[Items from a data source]
-*-
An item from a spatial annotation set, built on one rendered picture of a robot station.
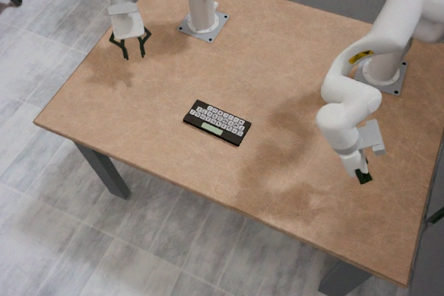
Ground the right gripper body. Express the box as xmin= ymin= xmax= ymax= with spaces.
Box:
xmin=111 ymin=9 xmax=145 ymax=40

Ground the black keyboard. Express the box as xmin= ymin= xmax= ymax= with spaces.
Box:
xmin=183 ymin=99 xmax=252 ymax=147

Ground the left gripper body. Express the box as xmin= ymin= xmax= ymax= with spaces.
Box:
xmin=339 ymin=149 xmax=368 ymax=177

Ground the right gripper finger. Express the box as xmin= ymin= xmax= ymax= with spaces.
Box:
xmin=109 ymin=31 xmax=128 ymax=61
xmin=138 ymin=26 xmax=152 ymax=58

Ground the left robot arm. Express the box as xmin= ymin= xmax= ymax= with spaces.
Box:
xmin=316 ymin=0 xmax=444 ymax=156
-*-
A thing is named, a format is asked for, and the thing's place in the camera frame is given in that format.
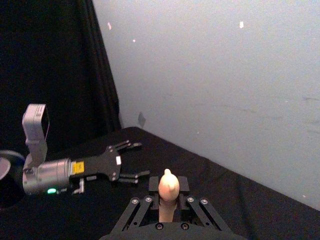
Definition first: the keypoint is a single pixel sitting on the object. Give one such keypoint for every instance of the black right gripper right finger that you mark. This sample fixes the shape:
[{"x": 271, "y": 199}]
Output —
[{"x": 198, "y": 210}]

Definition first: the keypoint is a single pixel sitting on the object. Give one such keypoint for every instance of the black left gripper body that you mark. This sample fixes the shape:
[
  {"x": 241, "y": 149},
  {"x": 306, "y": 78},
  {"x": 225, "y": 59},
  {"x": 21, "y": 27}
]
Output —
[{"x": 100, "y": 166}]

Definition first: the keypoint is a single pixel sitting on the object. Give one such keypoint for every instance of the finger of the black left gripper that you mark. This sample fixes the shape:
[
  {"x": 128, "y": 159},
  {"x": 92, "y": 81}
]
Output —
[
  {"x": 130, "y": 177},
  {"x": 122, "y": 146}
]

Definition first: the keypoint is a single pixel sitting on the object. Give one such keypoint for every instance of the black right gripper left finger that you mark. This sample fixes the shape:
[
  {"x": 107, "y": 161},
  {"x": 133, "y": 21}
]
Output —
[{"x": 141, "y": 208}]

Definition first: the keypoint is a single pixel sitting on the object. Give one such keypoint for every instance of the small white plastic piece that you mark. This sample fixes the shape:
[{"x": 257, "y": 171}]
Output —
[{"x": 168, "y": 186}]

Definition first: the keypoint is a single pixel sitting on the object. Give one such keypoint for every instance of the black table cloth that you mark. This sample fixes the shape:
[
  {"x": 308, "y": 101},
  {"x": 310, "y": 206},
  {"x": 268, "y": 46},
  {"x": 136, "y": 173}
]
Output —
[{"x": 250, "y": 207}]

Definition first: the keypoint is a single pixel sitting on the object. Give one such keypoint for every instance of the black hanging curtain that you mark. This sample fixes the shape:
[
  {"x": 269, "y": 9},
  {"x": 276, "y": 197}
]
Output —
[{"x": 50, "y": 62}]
-*-
§ **Work to be completed**
All lines of the records containing "robot" should be shown.

§ **Output for this exercise**
An item from a spatial annotation set, built on one rendered picture of a robot station.
Ground the left robot arm. Express the box as xmin= ymin= xmax= ymax= with spaces.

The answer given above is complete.